- [Work instruction]:
Without any pictures, copy the records below once more, exactly as they are.

*** Data records ***

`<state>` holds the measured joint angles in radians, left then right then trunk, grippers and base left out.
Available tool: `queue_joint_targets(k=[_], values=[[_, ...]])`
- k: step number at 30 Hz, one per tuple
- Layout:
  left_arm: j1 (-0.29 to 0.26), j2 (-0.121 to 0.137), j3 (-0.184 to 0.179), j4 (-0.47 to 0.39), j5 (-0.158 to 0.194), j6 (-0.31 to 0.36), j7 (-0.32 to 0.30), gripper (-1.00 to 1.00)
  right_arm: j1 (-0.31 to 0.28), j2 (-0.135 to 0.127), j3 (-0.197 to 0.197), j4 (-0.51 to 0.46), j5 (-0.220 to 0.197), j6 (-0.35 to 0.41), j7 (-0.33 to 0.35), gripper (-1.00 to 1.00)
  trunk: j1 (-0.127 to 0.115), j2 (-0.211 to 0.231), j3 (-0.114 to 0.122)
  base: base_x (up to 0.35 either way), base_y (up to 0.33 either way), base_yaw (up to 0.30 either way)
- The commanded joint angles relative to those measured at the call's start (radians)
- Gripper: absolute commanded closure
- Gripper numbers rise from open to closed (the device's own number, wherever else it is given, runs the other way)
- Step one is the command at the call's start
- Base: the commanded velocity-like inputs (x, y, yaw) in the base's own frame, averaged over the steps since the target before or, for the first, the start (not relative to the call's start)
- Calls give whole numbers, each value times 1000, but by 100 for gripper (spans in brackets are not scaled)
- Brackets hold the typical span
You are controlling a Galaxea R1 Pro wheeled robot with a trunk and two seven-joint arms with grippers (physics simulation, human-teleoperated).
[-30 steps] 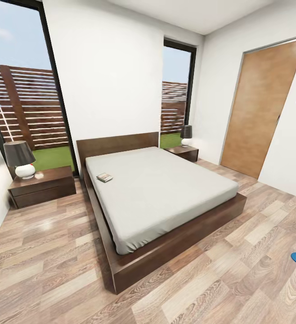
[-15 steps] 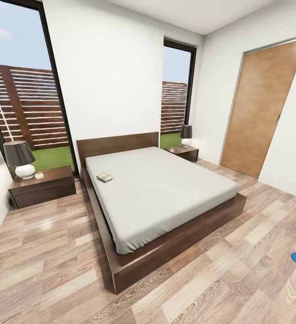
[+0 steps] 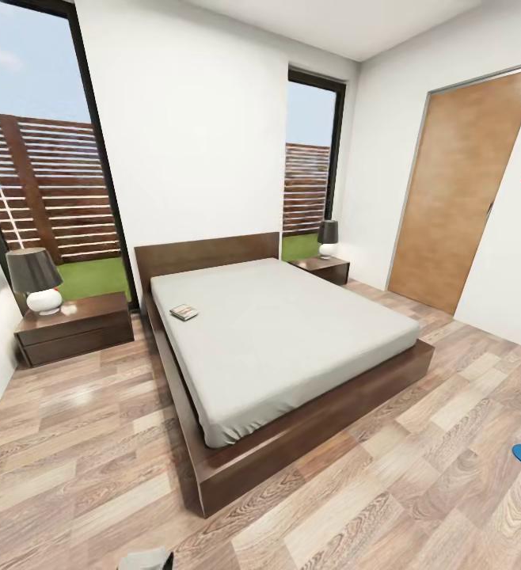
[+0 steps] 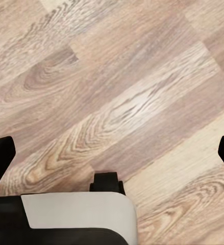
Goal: In the bedroom, move the book from the bed onto either nightstand, and place the two sandals side by side next to the bed.
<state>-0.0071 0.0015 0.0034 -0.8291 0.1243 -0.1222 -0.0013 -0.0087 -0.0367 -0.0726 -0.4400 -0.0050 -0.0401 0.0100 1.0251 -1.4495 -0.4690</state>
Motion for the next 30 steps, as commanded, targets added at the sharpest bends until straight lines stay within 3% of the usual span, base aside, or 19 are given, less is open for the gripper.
queue_joint_targets(k=[1, 11, 30], values=[[-1, 0, 0, 17, 10, -4, 0, -100, -1, 1, -3, 1, 0, -4, 1, -100, 0, -1, -1, 0, 0, 0], [-1, 0, 0, 53, 12, -63, 0, -100, 0, 1, -4, 1, 0, -6, 1, -100, 0, -1, -1, 0, 0, 0], [0, 0, -2, 56, 12, -70, 0, -100, -1, 3, 2, 1, 2, -9, -1, -100, 0, -1, -1, 0, 0, -15]])
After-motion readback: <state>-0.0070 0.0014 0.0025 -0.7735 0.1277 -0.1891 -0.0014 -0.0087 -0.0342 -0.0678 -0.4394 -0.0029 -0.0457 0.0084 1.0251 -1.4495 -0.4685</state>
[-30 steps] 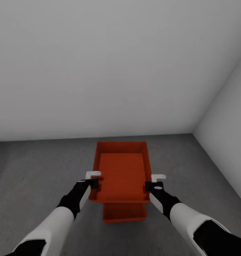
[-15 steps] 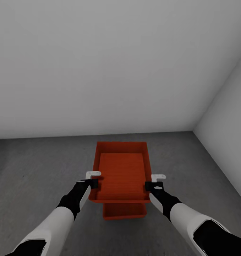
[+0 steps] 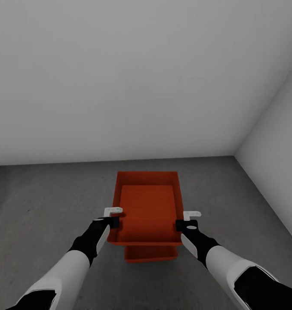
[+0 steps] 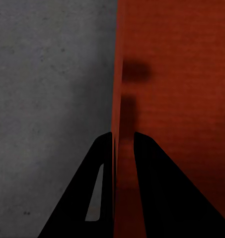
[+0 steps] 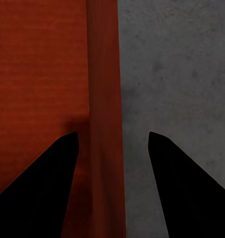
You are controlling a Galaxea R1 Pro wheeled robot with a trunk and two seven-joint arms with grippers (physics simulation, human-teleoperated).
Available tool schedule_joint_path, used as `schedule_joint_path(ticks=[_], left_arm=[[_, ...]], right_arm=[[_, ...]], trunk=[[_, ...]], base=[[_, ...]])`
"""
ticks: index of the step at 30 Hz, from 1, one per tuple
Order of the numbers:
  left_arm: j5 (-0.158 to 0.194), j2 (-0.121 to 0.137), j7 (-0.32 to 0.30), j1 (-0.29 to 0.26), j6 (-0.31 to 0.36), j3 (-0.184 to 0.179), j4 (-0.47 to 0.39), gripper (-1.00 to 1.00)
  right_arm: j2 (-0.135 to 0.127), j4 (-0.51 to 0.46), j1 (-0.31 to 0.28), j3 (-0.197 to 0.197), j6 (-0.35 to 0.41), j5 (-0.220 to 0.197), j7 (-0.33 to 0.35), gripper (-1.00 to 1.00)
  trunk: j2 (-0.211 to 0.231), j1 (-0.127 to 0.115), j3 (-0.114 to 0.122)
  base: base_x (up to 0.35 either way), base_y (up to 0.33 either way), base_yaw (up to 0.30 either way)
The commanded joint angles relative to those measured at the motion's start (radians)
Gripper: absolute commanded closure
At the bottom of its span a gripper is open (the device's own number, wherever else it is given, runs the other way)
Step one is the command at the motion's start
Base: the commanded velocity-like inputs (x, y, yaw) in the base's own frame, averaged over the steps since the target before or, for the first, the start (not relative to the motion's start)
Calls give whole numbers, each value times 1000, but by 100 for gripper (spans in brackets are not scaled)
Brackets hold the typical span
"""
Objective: Move the two storage containers from the living room to the garage. In the garage, place one container on the floor and stack the other container on top of it (either order is fine).
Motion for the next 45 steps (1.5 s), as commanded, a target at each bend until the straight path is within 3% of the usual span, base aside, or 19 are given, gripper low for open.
schedule_joint_path(ticks=[1,45], left_arm=[[14,-21,0,0,20,8,1,100],[12,-30,1,0,19,8,8,100]], right_arm=[[0,-3,-1,-10,-13,23,-55,100],[0,-3,-1,-10,-13,23,-55,100]], trunk=[[-1,0,-2],[-1,0,-72]], base=[[0,0,0],[0,0,0]])
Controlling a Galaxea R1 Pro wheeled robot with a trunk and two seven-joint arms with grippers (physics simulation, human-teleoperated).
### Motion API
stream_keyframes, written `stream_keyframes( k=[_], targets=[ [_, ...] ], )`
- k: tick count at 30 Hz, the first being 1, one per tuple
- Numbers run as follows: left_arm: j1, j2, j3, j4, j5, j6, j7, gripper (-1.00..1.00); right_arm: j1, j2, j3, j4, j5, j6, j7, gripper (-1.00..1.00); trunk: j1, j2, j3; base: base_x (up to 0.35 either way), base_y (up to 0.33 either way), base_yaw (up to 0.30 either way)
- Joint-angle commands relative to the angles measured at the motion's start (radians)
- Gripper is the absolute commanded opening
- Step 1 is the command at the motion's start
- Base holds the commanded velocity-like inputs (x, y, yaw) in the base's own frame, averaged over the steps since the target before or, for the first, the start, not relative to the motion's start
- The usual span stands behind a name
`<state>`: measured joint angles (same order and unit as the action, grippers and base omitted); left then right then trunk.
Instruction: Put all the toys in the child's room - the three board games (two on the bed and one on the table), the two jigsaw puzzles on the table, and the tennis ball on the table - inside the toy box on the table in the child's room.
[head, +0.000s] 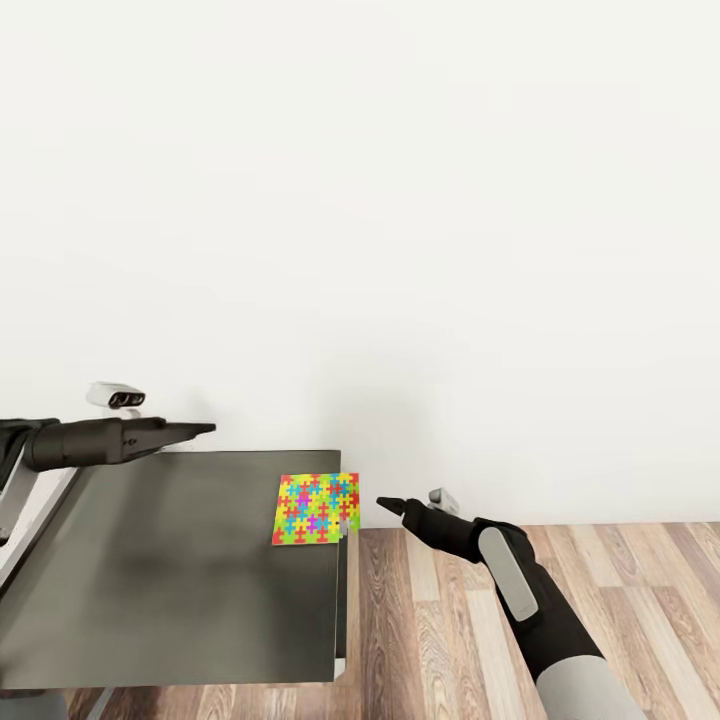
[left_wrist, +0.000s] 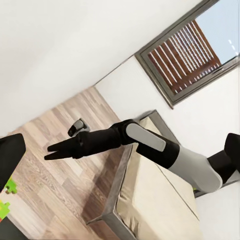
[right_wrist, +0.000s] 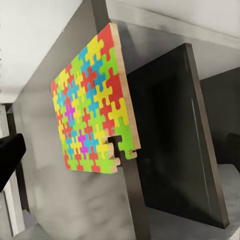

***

- [Solution]:
`<state>` holds the measured joint angles in radians, left then right then trunk, grippers and base left out.
Available tool: `queue_joint_targets(k=[_], values=[[_, ...]])`
- k: step number at 30 Hz, one per tuple
- Layout:
  left_arm: j1 (-0.29 to 0.26), j2 (-0.121 to 0.137), j3 (-0.184 to 0.179), j4 (-0.47 to 0.39), j5 (-0.158 to 0.194), j6 (-0.31 to 0.36), j7 (-0.32 to 0.30), gripper (-1.00 to 1.00)
  right_arm: j1 (-0.31 to 0.28), j2 (-0.135 to 0.127), j3 (-0.197 to 0.197), j4 (-0.51 to 0.46), j5 (-0.220 to 0.197), j6 (-0.35 to 0.41), j7 (-0.33 to 0.35), gripper (-1.00 to 1.00)
  trunk: j1 (-0.127 to 0.115), j2 (-0.211 to 0.231), j3 (-0.114 to 0.122)
  base: base_x (up to 0.35 either way), base_y (up to 0.33 either way), base_yaw (up to 0.30 either way)
- The commanded joint angles relative to those measured at the call's start (radians)
- Gripper: absolute commanded closure
- Gripper numbers rise from open to closed (the device's own number, wherever else it is given, runs the other way)
- Step one is the command at the call's start
- Base: the commanded velocity-like inputs (x, y, yaw) in the base's own frame, averaged over the steps since the target before or, for the first, the start (not relative to the call's start)
- Calls give whole numbers, each value times 1000, but by 100 for gripper (spans in brackets are not scaled)
- Brackets hold the typical span
You are controlling a Galaxea R1 Pro wheeled robot with a trunk and two seven-joint arms with grippers (physics simulation, human-teleoperated).
[-30 steps] 
[-15 steps] 
[+0 steps] 
[+0 steps] 
Goal: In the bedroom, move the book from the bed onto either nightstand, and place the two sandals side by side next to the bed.
<state>-0.0071 0.0015 0.0034 -0.8291 0.1243 -0.1222 -0.0013 -0.0087 -0.0367 -0.0726 -0.4400 -0.0050 -0.0401 0.0100 1.0251 -1.4495 -0.4690</state>
Motion for the next 30 steps, as commanded, targets added at the sharpest bends until straight lines stay within 3% of the usual span, base aside, or 19 are given, less is open for the gripper.
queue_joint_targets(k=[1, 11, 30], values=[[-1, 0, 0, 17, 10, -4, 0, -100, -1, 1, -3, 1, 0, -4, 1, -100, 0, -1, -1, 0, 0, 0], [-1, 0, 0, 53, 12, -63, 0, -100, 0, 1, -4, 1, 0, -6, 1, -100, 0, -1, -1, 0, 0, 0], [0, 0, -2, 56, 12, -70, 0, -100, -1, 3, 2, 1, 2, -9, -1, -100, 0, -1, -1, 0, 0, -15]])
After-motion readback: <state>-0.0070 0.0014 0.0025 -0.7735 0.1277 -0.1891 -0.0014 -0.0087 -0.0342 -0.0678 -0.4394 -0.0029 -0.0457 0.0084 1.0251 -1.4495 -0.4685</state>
[-30 steps] 
[-15 steps] 
[+0 steps] 
[+0 steps] 
[+0 steps] 
You are controlling a Galaxea R1 Pro wheeled robot with a trunk and two seven-joint arms with grippers (physics simulation, human-teleoperated).
Available tool schedule_joint_path, used as `schedule_joint_path(ticks=[_], left_arm=[[_, ...]], right_arm=[[_, ...]], trunk=[[_, ...]], base=[[_, ...]])`
"""
ticks: index of the step at 30 Hz, from 1, one per tuple
Order of the numbers:
  left_arm: j5 (-0.158 to 0.194), j2 (-0.121 to 0.137), j7 (-0.32 to 0.30), j1 (-0.29 to 0.26), j6 (-0.31 to 0.36), j3 (-0.184 to 0.179), j4 (-0.47 to 0.39), gripper (-1.00 to 1.00)
  right_arm: j2 (-0.135 to 0.127), j4 (-0.51 to 0.46), j1 (-0.31 to 0.28), j3 (-0.197 to 0.197), j6 (-0.35 to 0.41), j5 (-0.220 to 0.197), j7 (-0.33 to 0.35), gripper (-1.00 to 1.00)
  trunk: j2 (-0.211 to 0.231), j1 (-0.127 to 0.115), j3 (-0.114 to 0.122)
  base: base_x (up to 0.35 either way), base_y (up to 0.33 either way), base_yaw (up to 0.30 either way)
The commanded joint angles relative to those measured at the motion's start (radians)
Gripper: absolute commanded closure
At the bottom of its span a gripper is open (the device's own number, wherever else it is given, runs the other way)
Step one is the command at the motion's start
Base: the commanded velocity-like inputs (x, y, yaw) in the base's own frame, averaged over the steps since the target before or, for the first, the start (not relative to the motion's start)
Calls give whole numbers, each value times 1000, but by 100 for gripper (spans in brackets are not scaled)
Brackets hold the typical span
"""
Objective: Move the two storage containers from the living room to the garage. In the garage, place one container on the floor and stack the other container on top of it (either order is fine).
Motion for the next 45 steps (1.5 s), as commanded, a target at each bend until the straight path is within 3% of the usual span, base aside, or 19 are given, gripper low for open.
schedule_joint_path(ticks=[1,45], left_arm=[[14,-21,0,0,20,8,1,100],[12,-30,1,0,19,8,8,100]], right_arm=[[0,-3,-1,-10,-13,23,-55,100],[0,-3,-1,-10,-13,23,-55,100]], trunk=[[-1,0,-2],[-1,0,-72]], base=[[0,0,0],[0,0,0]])
Controlling a Galaxea R1 Pro wheeled robot with a trunk and two seven-joint arms with grippers (physics simulation, human-teleoperated).
### Motion API
stream_keyframes, written `stream_keyframes( k=[_], targets=[ [_, ...] ], )`
- k: tick count at 30 Hz, the first being 1, one per tuple
- Numbers run as follows: left_arm: j1, j2, j3, j4, j5, j6, j7, gripper (-1.00..1.00); right_arm: j1, j2, j3, j4, j5, j6, j7, gripper (-1.00..1.00); trunk: j1, j2, j3; base: base_x (up to 0.35 either way), base_y (up to 0.33 either way), base_yaw (up to 0.30 either way)
- Joint-angle commands relative to the angles measured at the motion's start (radians)
- Gripper is the absolute commanded opening
- Step 1 is the command at the motion's start
- Base holds the commanded velocity-like inputs (x, y, yaw) in the base's own frame, averaged over the steps since the target before or, for the first, the start, not relative to the motion's start
- The usual span stands behind a name
`<state>`: measured joint angles (same order and unit as the action, grippers and base omitted); left then right then trunk.
Instruction: Put all the toys in the child's room - the three board games (two on the bed and one on the table), the two jigsaw puzzles on the table, and the tennis ball on the table - inside the toy box on the table in the child's room.
[head, +0.000s] 
[left_wrist, +0.000s] 
[right_wrist, +0.000s] 

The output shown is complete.